What is the Joint Center for Structural Genomics (JCSG)?
JCSG is a multi-institutional consortium and a Production Center of the NIH Protein Structure Initiative (PSI), focused on high-throughput determination of three-dimensional protein structures.
How many protein structures has JCSG solved?
JCSG has solved more than 1,600 protein structures, with over 1,500 unique targets deposited in the Protein Data Bank (PDB).
Which institutions are part of the JCSG consortium?

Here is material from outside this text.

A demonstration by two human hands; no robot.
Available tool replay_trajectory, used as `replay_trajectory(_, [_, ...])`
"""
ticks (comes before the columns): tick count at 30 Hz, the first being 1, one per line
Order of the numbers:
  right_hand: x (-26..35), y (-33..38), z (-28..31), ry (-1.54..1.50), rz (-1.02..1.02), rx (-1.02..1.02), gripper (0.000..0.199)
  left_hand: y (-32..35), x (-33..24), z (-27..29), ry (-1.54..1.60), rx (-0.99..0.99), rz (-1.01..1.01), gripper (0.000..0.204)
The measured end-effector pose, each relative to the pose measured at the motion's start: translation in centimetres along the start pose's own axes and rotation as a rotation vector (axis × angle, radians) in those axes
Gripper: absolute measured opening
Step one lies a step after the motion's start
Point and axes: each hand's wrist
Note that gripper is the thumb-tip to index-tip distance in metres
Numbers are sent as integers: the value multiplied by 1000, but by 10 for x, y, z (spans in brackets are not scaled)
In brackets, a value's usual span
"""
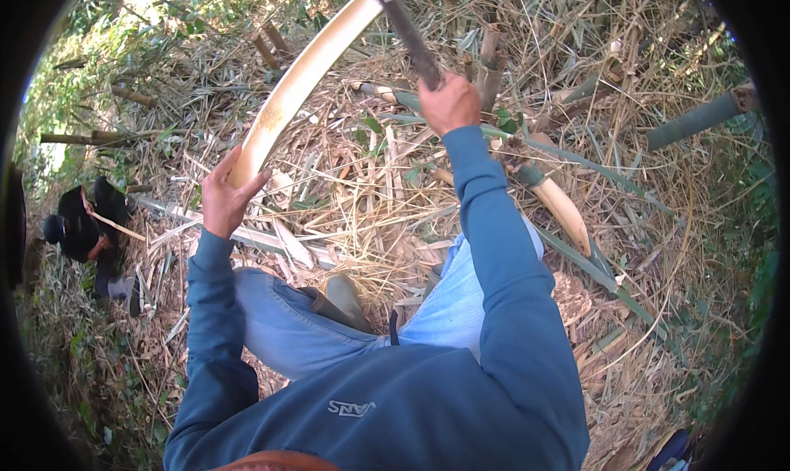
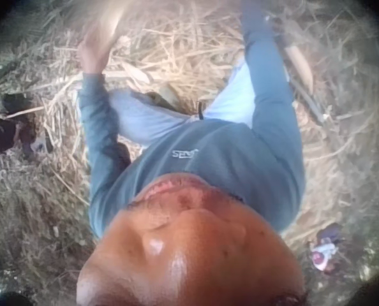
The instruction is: The person uses a machete to split a long bamboo stalk into thinner strips. They hold the bamboo with one hand and repeatedly strike it with the machete to separate the layers.
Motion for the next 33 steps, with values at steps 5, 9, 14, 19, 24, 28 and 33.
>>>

The consortium includes The Scripps Research Institute (TSRI), the San Diego Supercomputer Center (SDSC), Stanford Synchrotron Radiation Lightsource (SSRL), the University of California San Diego (UCSD), the Genomics Institute of the Novartis Research Foundation (GNF), the Sanford-Burnham Medical Research Institute, and the Center for Research in Biological Systems (CRBS).
What tools and resources does JCSG provide?
JCSG provides tools and datasets including the Structure Gallery, BLAST vs. JCSG Targets, HMM vs. PSI Families, XtalPred, qFit, Pubserver, the Ligand Server, and the QC Server, along with crystallographic datasets and publications.
Are JCSG structures publicly available?
Yes. JCSG deposits all solved protein structures in the worldwide Protein Data Bank (PDB) and shares datasets, tools, and publications openly with the scientific community.